== Source information

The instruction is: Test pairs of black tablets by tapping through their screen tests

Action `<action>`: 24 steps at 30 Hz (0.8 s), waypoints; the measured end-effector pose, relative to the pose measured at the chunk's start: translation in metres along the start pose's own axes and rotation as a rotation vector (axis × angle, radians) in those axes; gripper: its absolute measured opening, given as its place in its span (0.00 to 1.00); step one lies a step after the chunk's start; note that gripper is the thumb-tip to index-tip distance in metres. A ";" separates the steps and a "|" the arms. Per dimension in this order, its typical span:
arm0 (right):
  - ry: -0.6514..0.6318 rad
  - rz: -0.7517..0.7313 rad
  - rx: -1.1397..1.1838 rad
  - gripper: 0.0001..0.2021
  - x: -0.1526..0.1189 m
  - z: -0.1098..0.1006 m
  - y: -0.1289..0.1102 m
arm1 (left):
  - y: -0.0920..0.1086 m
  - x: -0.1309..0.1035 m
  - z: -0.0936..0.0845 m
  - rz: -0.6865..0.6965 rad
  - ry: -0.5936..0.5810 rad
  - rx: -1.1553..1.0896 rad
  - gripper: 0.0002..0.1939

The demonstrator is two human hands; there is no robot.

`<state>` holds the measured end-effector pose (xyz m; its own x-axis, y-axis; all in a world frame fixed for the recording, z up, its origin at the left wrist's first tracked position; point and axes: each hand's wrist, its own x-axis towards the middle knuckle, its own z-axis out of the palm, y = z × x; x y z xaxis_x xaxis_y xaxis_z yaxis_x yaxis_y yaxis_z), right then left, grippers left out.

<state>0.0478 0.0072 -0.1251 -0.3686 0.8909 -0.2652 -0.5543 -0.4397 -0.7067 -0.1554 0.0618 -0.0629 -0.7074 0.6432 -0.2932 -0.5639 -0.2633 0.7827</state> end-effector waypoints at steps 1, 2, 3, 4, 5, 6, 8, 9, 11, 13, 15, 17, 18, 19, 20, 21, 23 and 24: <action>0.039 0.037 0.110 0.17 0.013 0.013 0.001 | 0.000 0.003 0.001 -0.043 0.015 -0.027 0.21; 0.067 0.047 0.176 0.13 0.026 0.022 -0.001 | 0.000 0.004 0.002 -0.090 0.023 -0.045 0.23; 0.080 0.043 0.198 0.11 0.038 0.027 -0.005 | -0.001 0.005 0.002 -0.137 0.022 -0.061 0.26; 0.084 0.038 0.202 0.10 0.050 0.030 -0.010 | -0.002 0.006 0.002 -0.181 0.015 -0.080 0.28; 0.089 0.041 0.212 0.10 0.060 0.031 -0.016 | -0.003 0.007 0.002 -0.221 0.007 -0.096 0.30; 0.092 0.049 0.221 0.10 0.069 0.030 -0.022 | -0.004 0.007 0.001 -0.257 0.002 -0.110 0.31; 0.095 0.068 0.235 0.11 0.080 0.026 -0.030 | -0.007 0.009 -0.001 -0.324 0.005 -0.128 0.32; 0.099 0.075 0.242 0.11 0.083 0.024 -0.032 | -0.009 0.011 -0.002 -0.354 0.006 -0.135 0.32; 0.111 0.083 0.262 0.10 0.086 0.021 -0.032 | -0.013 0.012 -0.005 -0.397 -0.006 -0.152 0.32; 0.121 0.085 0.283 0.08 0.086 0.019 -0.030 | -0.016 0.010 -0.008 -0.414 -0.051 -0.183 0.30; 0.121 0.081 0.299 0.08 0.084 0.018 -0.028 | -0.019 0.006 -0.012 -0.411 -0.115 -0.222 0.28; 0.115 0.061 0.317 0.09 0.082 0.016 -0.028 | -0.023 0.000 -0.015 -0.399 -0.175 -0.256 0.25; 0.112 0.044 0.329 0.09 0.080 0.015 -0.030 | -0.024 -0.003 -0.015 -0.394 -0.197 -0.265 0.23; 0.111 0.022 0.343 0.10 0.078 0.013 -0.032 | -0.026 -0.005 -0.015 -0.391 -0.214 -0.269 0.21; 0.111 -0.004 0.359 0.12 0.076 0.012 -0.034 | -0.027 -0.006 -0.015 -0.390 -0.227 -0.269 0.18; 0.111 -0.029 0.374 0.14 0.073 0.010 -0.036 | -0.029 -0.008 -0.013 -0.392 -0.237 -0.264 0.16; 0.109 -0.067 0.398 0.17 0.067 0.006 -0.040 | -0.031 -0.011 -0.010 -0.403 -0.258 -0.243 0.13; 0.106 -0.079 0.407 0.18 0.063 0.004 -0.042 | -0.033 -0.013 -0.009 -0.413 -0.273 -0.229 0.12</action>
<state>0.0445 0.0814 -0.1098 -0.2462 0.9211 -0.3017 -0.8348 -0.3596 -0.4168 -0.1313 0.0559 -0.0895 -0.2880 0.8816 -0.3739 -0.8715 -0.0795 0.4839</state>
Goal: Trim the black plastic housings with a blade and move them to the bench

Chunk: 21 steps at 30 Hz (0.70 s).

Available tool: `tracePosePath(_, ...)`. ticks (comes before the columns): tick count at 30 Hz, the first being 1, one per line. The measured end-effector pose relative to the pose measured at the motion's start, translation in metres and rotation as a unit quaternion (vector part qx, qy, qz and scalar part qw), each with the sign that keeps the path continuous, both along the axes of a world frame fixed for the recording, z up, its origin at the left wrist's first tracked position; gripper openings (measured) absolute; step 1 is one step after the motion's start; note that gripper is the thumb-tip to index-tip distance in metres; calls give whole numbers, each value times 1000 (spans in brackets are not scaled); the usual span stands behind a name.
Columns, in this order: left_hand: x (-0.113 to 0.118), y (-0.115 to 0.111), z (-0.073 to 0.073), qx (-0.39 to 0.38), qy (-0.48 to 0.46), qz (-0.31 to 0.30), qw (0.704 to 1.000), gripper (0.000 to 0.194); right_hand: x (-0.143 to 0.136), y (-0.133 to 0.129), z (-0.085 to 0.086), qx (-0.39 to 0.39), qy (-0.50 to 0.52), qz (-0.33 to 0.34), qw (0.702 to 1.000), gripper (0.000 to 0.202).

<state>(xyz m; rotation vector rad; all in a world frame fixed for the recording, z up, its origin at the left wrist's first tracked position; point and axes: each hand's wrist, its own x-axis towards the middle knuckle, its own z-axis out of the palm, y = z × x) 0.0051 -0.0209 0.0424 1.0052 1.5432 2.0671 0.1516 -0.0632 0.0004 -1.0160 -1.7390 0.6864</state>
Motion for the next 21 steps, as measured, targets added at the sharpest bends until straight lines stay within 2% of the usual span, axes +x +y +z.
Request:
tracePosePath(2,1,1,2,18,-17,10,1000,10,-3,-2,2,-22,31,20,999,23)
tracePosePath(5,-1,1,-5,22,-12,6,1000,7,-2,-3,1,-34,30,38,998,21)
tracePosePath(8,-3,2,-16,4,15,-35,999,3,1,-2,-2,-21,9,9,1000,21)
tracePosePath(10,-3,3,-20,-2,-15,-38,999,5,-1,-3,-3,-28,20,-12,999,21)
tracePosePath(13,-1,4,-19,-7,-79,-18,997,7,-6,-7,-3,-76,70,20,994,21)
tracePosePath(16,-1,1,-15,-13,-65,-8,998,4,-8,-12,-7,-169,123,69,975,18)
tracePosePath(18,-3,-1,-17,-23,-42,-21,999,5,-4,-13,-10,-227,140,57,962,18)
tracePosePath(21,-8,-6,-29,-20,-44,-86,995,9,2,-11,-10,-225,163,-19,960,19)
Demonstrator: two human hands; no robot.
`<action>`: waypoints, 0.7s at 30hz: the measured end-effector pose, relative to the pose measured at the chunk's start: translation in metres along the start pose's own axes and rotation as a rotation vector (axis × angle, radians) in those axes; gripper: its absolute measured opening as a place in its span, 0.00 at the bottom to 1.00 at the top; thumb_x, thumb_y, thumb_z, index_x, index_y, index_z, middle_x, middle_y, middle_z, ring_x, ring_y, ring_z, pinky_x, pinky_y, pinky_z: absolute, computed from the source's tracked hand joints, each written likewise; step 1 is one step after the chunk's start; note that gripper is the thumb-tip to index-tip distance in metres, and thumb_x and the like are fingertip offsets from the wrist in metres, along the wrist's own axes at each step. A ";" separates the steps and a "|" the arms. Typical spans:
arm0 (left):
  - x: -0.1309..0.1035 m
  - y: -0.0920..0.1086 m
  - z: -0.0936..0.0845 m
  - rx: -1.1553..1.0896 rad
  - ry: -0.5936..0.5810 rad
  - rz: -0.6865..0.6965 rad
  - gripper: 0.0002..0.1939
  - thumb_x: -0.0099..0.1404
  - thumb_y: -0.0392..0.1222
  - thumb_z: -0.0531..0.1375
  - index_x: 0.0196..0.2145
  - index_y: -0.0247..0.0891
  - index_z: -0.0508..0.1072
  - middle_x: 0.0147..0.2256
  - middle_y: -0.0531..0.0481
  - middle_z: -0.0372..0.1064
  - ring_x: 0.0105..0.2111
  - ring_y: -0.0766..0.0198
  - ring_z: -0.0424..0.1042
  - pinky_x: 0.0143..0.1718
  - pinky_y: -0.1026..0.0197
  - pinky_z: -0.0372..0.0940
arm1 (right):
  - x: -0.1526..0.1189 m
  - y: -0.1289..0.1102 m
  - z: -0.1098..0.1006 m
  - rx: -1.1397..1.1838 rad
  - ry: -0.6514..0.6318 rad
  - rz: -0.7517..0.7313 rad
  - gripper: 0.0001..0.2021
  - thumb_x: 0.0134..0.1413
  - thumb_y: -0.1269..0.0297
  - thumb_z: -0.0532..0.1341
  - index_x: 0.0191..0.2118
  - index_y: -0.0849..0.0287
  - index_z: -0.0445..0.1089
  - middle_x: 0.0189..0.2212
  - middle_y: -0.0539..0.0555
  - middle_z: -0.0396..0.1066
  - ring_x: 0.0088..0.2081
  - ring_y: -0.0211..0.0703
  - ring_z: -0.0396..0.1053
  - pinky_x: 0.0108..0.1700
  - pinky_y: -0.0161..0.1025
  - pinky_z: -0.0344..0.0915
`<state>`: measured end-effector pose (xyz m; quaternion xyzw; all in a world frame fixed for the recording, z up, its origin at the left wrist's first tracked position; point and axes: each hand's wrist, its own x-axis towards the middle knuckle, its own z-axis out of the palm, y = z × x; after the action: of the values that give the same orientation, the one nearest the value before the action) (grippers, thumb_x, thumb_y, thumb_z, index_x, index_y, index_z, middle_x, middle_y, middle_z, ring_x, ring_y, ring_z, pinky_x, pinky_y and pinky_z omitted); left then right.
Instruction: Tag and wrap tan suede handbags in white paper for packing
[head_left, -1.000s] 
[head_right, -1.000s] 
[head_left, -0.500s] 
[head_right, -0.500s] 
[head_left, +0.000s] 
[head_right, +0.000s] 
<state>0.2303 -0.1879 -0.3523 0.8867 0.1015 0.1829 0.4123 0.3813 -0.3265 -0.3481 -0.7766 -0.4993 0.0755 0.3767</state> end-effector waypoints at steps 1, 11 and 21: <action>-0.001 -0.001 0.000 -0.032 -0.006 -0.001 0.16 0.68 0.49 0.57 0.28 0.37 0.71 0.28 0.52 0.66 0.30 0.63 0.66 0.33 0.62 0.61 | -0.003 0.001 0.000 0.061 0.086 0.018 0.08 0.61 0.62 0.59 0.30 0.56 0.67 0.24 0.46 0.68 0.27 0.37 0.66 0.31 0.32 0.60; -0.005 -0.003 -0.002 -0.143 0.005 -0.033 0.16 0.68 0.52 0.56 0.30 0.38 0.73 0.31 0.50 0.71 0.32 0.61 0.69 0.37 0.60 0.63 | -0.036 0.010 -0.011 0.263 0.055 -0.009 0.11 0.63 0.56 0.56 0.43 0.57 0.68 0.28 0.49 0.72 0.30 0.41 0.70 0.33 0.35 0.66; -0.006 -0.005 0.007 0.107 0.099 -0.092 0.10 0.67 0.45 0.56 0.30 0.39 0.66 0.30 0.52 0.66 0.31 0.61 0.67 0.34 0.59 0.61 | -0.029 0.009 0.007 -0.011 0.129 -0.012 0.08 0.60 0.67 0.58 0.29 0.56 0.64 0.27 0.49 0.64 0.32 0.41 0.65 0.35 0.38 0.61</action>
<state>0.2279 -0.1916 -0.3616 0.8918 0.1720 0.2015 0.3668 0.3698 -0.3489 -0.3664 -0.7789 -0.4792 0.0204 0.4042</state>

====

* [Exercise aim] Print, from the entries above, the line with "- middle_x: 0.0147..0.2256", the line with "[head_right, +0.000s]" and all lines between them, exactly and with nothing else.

* [Solution to this exercise]
  - middle_x: 0.0147..0.2256
  - middle_y: -0.0531..0.0481
  - middle_z: -0.0372..0.1064
  - ring_x: 0.0105..0.2111
  - ring_y: -0.0766..0.0198
  - ring_z: -0.0424..0.1042
  - pinky_x: 0.0143..0.1718
  - pinky_y: -0.1026..0.0197
  - pinky_z: -0.0372..0.0940
arm1 (right):
  - x: -0.1526..0.1189 m
  - y: -0.1289..0.1102 m
  - z: -0.1098..0.1006 m
  - rx: -1.1397..1.1838 rad
  - ry: -0.6514..0.6318 rad
  - rz: -0.7517..0.7313 rad
  - gripper: 0.0001..0.2021
  - thumb_x: 0.0134..0.1413
  - thumb_y: -0.1269..0.0297
  - thumb_z: -0.0532..0.1341
  - index_x: 0.0191..0.2118
  - index_y: -0.0849..0.0287
  - index_z: -0.0445..0.1089
  - middle_x: 0.0189..0.2212
  - middle_y: -0.0539..0.0555
  - middle_z: -0.0396..0.1066
  - ring_x: 0.0088..0.2081
  - ring_y: -0.0211..0.0703
  - ring_z: -0.0396..0.1053
  - pinky_x: 0.0108..0.1700
  - pinky_y: -0.0161..0.1025
  - pinky_z: -0.0344..0.0915
`<state>`: measured end-effector pose (xyz m; quaternion xyzw; all in a world frame fixed for the recording, z up, its origin at the left wrist's first tracked position; point and axes: each hand's wrist, its own x-axis towards the middle knuckle, its own z-axis out of the palm, y = z × x; after the action: of the values that give the same orientation, the one nearest the value before the action) (grippers, thumb_x, thumb_y, thumb_z, index_x, index_y, index_z, middle_x, middle_y, middle_z, ring_x, ring_y, ring_z, pinky_x, pinky_y and pinky_z omitted); left then right.
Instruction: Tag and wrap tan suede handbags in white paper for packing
[head_left, -1.000s] 
[head_right, -1.000s] 
[head_left, -0.500s] 
[head_right, -0.500s] 
[head_left, +0.000s] 
[head_right, +0.000s] 

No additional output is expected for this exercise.